Je n'ai rien accompli de ma vie, et je doute que cela change. Je n'ai rien de concret sur quoi m'appuyer, juste des châteaux de cartes un peu partout, qui s'écroulent et que je tente en vain de colmater. Le grand méchant loup souffle sur mes espoirs comme sur les maisons des trois petits cochons. Le loup ou le vent, je ne saurais vraiment dire. Je sais juste que c'est la tempête en permanence, et les éclairs me font frissonner.


Dans un mois et demi, j'aurai trente ans.
Quelle est ma vie, ou quelle sera-t-elle ? Qu'a-t-elle été, que deviendra-t-elle ?
Dans des carnets toujours les mêmes phrases qui reviennent, les mots changent mais le fond persiste.
Dans des carnets, je note le mal de vivre et l'envie d'en finir, je note les espoirs vains et les rendez-vous chez le psychiatre. J'avale mes pilules tous les soirs, je fais des origamis avec mes ordonnances trop nombreuses.
Je sais enfin ce que je suis – pardon, ce que j'ai – je sais que je ne suis pas folle, je connais mes pathologies. Le problème, et il faudra que je me fasse une raison, c'est que cette vie « normale » à laquelle j'aspire, je ne l'aurai jamais. Non, pas de métro-boulot-dodo pour moi. Pas plus d'enfants qui gambadent, pas plus de cérémonie devant le maire, ni de maison à décorer.
Ma vie restera striée, hachée comme de la viande avariée.
Mon psy continuera de me dire que j'ai mauvaise mine, mon petit-ami continuera de soupirer que je ne sais sourire, mes parents continueront de se demander ce qu'ils ont fait pour mériter ça.
Et moi.
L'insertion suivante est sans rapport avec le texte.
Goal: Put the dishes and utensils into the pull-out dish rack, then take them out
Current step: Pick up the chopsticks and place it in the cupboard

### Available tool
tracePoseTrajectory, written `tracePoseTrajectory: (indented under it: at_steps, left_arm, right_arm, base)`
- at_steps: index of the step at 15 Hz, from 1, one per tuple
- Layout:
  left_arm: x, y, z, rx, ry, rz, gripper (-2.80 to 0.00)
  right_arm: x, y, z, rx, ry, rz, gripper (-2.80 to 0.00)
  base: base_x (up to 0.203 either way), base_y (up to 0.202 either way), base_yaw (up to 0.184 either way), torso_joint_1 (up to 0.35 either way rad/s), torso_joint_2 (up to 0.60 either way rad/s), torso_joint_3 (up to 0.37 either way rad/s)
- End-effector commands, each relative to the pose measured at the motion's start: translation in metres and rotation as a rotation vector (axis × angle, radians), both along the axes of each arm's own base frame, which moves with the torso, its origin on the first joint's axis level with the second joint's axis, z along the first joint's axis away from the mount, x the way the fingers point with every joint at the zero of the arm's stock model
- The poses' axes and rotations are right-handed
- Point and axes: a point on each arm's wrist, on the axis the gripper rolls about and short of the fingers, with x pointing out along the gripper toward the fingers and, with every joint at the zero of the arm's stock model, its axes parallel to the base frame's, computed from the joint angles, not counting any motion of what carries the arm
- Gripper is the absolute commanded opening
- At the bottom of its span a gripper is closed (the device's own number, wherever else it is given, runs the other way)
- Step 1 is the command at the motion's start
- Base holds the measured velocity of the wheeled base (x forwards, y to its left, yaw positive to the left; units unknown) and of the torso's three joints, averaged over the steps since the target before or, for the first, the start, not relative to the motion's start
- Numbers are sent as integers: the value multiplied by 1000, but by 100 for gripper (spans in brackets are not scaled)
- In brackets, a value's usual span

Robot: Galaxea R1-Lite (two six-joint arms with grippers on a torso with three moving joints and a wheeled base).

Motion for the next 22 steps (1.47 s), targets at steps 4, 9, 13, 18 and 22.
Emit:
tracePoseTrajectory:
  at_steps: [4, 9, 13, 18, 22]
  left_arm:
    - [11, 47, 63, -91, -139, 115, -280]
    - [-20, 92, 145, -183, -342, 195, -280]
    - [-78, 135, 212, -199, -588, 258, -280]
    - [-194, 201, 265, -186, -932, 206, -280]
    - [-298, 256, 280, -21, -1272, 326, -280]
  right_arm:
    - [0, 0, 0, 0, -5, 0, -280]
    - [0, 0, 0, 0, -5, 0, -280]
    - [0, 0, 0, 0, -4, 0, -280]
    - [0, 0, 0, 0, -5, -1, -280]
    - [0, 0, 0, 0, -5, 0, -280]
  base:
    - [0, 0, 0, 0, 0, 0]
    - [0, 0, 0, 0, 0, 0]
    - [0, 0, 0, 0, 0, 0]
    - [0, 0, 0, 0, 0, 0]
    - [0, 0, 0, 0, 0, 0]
Et moi, je continuerai de maudire mon existence, moi, cette anomalie, cette imperfection, cette entité incapable de vivre, simplement, sans questions ni pessimisme, sans remises en questions perpétuelles, sans neuroleptiques, sans régulateurs d'humeur.

Dans un mois et demi, j'aurai trente ans.
J'écrirai sûrement ce jour-là.
J'écrirai la peur, la déception, j'écrirai les regrets ou les remords, j'écrirai sans réaliser que tout cela est réel.
J'écrirai, entre deux verres de rhum ou de tequila, j'écrirai la rage et le désespoir.

Dans un mois et demi, j'aurai trente ans.
Putain, si on m'avait dit ça y'a dix ou quinze ans… oui, sans nul doute : j'aurais bien rigolé.